People in Fort Chipewyan appreciate straight talk. That’s something I quickly learned when I visited the small northern Alberta community for a reporting assignment in July. The people of Fort Chip — who are mostly Chipewyan, Mikisew Cree and Metis — have been lied to again and again since European fur traders first showed up there in the late 18th century. For many years, an imposing residential school loomed over the community. And now Fort Chip has the misfortune of being downstream from one of the largest industrial projects in the world.
It’s an unfortunate circumstance. John O’Connor, the community’s longtime doctor, has warned that he’s seeing high levels of cancer and other diseases in Fort Chip’s population of about 900. And with his warnings, he’s asked a very simple question: why? To answer this important question, O’Connor has requested a comprehensive health study. Seems like a good idea.
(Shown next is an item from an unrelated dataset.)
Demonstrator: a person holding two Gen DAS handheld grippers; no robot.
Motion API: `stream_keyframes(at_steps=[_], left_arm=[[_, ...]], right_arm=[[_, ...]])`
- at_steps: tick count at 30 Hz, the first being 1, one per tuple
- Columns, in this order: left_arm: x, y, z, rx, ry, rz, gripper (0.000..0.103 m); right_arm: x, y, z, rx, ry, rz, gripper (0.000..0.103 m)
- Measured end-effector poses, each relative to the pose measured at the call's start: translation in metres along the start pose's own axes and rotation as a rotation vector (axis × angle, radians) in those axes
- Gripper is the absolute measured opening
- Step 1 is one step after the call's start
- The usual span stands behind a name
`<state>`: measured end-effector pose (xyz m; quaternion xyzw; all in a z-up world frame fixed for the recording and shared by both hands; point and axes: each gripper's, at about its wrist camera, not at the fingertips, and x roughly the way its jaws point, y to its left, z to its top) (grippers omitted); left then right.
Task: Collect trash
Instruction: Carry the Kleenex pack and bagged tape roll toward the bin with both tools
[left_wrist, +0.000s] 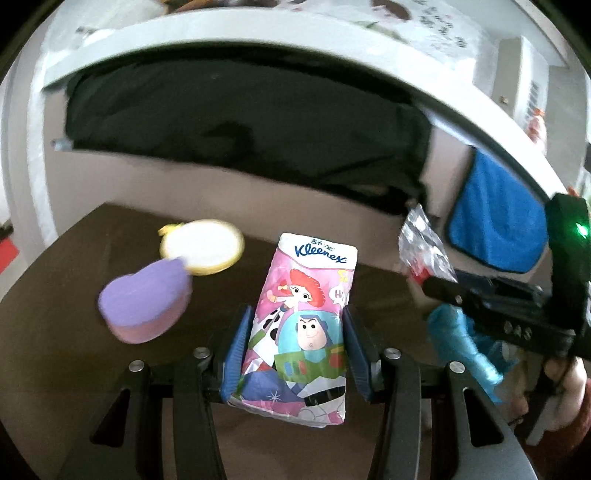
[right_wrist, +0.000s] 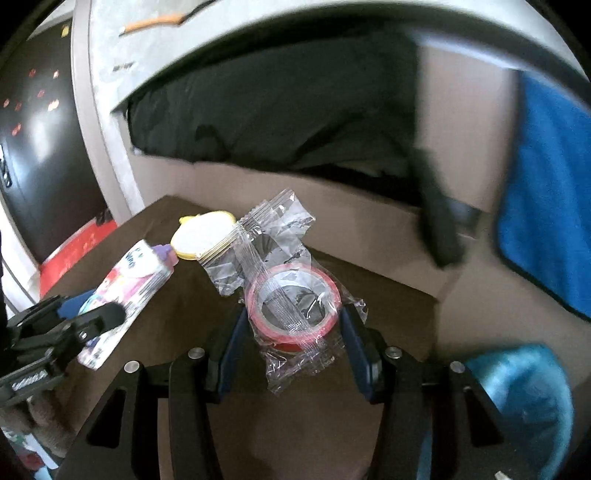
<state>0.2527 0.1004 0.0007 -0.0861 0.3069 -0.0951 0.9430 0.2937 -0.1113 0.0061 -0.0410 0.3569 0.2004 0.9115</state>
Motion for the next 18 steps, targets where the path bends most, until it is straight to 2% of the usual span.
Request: stream_keyframes(at_steps=[3, 8, 14, 18], left_arm=[[0.002, -0.042, 0.004, 0.042, -0.03, -0.028, 0.049], [0.01, -0.113, 0.004, 0.126, -0.056, -0.087, 0.049], [0.029, -0.182, -0.003, 0.178, -0.031, -0.163, 0.05], [0.047, -0.219, -0.009, 0.198, -0.012, -0.198, 0.05]], right_arm=[[-0.026, -0.012, -0.011, 0.02, -0.044, -0.036, 0.048], [-0.085, -0.055, -0.036, 0.079, -0.108, -0.109, 0.048], [-0.135, -0.114, -0.062, 0.159, -0.157, -0.213, 0.048], [-0.148, -0.146, -0.079, 0.21, -0.159, -0.253, 0.048]])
Yet both the provincial and federal health departments have steadfastly refused to do a study — even though, in 2004, Health Canada accepted an Alberta Energy and Utilities Board (EUB) recommendation to do such a study. Health Canada now says a study would be outside its jurisdiction. Alberta Health and Wellness, meanwhile, did a hasty statistical analysis of cancer deaths in the community last year, but Fort Chip residents regard the resulting six-page report as a joke. (The analysis concluded there was no problem in Fort Chip.) Alberta Health says the analysis is all that was needed.
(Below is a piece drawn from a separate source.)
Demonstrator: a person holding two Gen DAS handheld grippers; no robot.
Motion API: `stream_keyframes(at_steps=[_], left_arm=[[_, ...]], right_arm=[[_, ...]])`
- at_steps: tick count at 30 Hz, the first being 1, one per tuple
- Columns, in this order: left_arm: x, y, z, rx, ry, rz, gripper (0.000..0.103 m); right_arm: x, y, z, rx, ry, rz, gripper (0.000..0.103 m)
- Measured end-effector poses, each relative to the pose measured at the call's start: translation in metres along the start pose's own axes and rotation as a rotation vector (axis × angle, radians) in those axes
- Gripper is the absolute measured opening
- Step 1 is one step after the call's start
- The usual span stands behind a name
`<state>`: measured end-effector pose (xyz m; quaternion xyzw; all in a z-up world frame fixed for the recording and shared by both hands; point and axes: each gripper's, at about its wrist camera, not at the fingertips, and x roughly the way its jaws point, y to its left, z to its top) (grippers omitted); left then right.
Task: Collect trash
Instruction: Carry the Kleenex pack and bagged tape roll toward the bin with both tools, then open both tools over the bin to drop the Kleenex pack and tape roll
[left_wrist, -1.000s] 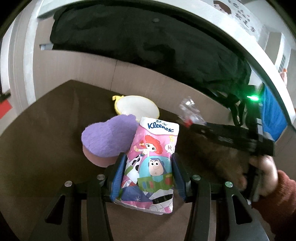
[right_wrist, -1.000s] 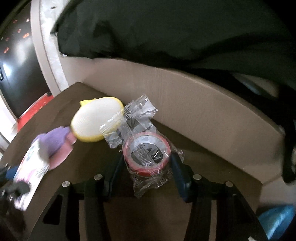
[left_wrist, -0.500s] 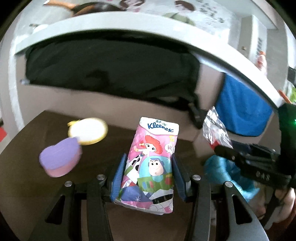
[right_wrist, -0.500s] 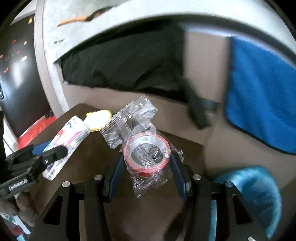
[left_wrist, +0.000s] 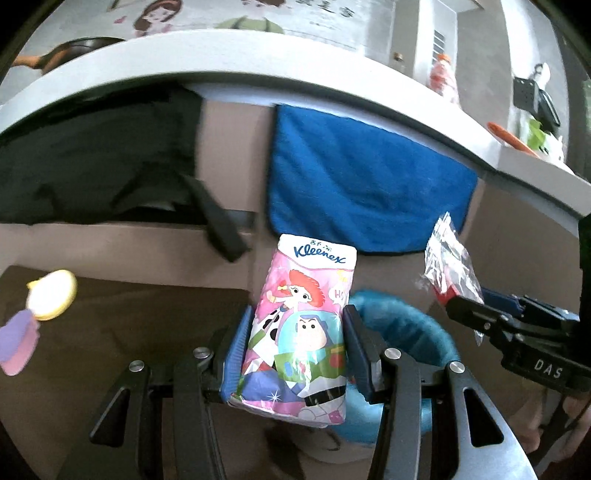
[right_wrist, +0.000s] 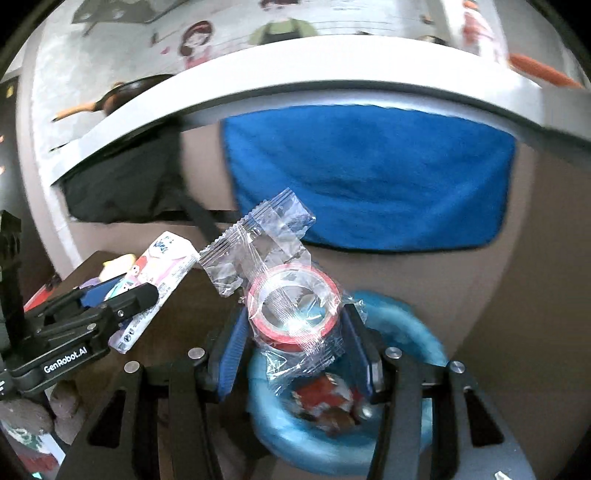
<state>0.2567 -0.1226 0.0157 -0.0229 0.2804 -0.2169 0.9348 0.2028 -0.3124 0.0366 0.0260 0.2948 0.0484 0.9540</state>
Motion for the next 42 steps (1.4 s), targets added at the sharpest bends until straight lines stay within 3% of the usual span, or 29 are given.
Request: stream_keyframes(at_steps=[9, 18, 42], left_arm=[[0.047, -0.031, -0.013, 0.047, 0.078, -0.051, 0.05], [0.087, -0.046, -0.024, 0.057, 0.148, -0.061, 0.05], [0.117, -0.045, -0.037, 0.024, 0.217, -0.091, 0.05]], right_arm=[[0.009, -0.047, -0.032, 0.063, 0.016, -0.058, 0.048], [0.04, -0.082, -0.055, 0.146, 0.077, -0.045, 0.048], [0.076, -0.087, -0.062, 0.159, 0.126, -0.04, 0.048]])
The federal and provincial governments have absolutely no credibility in Fort Chip. And why should they? Both governing Conservative parties have made it very clear that oilsands development will continue uninhibited, human beings be damned — rivers, land and air, too. This was abundantly evident in November, when independent ecologist Kevin Timoney released a study finding higher-than-normal contaminant levels in the Athabasca River and Lake Athabasca. (Fort Chip is on the northwestern shore of Lake Athabasca.) Alberta Health and Alberta Environment both immediately dismissed Timoney’s findings as “misleading” without even having seen the final report.
This is baffling. No one with any sense can believe a response like that. Public relations stunts like these are insulting — to reporters, to our readers, to scientists, and most importantly, to the people of Fort Chip. If the government truly cared about the people of Fort Chip, it would take the report seriously, and not simply rush to discredit the findings and tar the author, as happened here. At the very least, it would have enough respect to review the final report before making a judgment.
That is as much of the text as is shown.